■ Your assignment
Every line in the listing below from the one with "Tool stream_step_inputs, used" through the one with "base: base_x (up" is to be reproduced exactly, both ends included; leave out the rest.

■ Information provided
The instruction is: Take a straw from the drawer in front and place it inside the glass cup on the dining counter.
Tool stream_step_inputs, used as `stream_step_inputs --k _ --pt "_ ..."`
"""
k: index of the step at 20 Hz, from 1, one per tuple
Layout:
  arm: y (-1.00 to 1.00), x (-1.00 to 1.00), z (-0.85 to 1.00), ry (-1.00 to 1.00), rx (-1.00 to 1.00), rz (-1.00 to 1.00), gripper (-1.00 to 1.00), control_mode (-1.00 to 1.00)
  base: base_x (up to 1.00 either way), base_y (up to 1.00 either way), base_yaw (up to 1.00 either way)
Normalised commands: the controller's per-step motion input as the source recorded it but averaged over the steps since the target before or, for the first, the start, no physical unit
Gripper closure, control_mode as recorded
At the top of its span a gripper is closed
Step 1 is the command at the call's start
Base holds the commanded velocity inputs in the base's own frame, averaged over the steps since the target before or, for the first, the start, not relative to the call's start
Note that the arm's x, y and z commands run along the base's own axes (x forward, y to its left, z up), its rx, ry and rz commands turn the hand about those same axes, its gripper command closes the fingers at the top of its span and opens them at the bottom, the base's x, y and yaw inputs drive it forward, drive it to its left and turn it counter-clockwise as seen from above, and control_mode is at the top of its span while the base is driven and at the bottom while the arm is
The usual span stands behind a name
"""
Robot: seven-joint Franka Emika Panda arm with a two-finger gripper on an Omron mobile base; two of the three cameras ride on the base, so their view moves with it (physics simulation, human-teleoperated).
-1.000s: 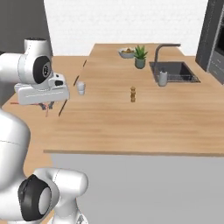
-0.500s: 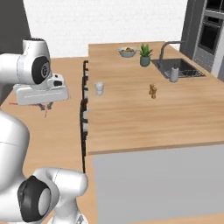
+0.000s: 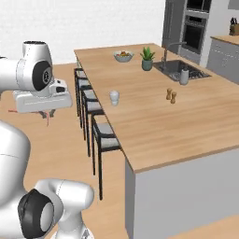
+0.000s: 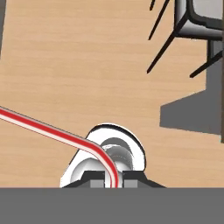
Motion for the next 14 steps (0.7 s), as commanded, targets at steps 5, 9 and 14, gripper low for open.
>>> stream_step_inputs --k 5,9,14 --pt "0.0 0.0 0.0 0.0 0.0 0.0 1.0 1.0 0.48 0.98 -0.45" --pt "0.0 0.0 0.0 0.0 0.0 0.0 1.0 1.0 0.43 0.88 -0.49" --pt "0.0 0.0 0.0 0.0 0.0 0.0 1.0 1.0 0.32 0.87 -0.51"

■ Exercise solution
Tool stream_step_inputs, used as `stream_step_inputs --k _ --pt "_ ..."`
"""
k: index of the step at 20 Hz, from 1, one per tuple
Layout:
  arm: y (-1.00 to 1.00), x (-1.00 to 1.00), z (-0.85 to 1.00), ry (-1.00 to 1.00), rx (-1.00 to 1.00), rz (-1.00 to 1.00), gripper (-1.00 to 1.00), control_mode (-1.00 to 1.00)
  base: base_x (up to 1.00 either way), base_y (up to 1.00 either way), base_yaw (up to 1.00 either way)

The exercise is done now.